Susan Granger’s review of “Mongol” (Picturehouse)

The theatrical trailer for this ferocious historical epic is a bit misleading. It appears to revolve around Genghis Khan, the 13th century conqueror of Asia and the Middle East, when, in reality, this – the first of a trilogy – is a coming-of-age story about the nomadic boy who eventually became a great warrior
Set between 1172 and 1206, it begins with nine year-old Prince Temudgin (Odnyam Odsuren) traveling the steppes on horseback with his father, Khan Esugei, the tribal leader, en route to broker a bride from a traditional rival, the powerful Merkits.

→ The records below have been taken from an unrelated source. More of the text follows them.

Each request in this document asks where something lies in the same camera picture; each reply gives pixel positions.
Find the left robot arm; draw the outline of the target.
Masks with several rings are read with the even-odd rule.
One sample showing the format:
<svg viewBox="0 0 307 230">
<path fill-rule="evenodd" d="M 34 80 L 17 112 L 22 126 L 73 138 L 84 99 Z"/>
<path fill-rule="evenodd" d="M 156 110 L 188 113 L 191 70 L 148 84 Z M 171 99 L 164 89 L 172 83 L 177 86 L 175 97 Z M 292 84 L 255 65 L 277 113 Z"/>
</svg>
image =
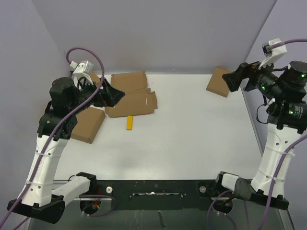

En route, they stop overnight with a lesser tribe but it’s here that Temudgin spies tall, spunky 10 year-old Borte (Bayartseteg Erdenebat) and – much to his father’s dismay – chooses her instead. (There’s a wonderful scene as the eligible girls are lined up for his perusal.) The wedding is set in five years. But en route home, Esugei is poisoned, the family yurt (a portable, circular structure with a wood frame) is looted and Temudgin is captured. Reckless but resilient, the lad is often imprisoned, yet repeatedly escapes. When he grows up (as played by Japanese star Tadanobu Asano), he then embarks on a quest not only to recapture what is rightfully his, including Borte (now played by Khulan Chuluun), but also to unite various warring factions and modernize Central Asia.
Oscar-nominated director Sergei Bodrov (“Prisoner of the Mountains”) is from Russia, a territory that was once plundered by Khan’s troops. He and screenwriter Arif Aliyev have created a solemn, somewhat ponderous family drama/adventure saga, studded with violent carnage and nuances of the exotic Kazakh culture.
In Mongolian with English subtitles, on the Granger Movie Gauge of 1 to 10, “Mongol” is a sweeping, blood-soaked 7. Beware the wrath of Khan.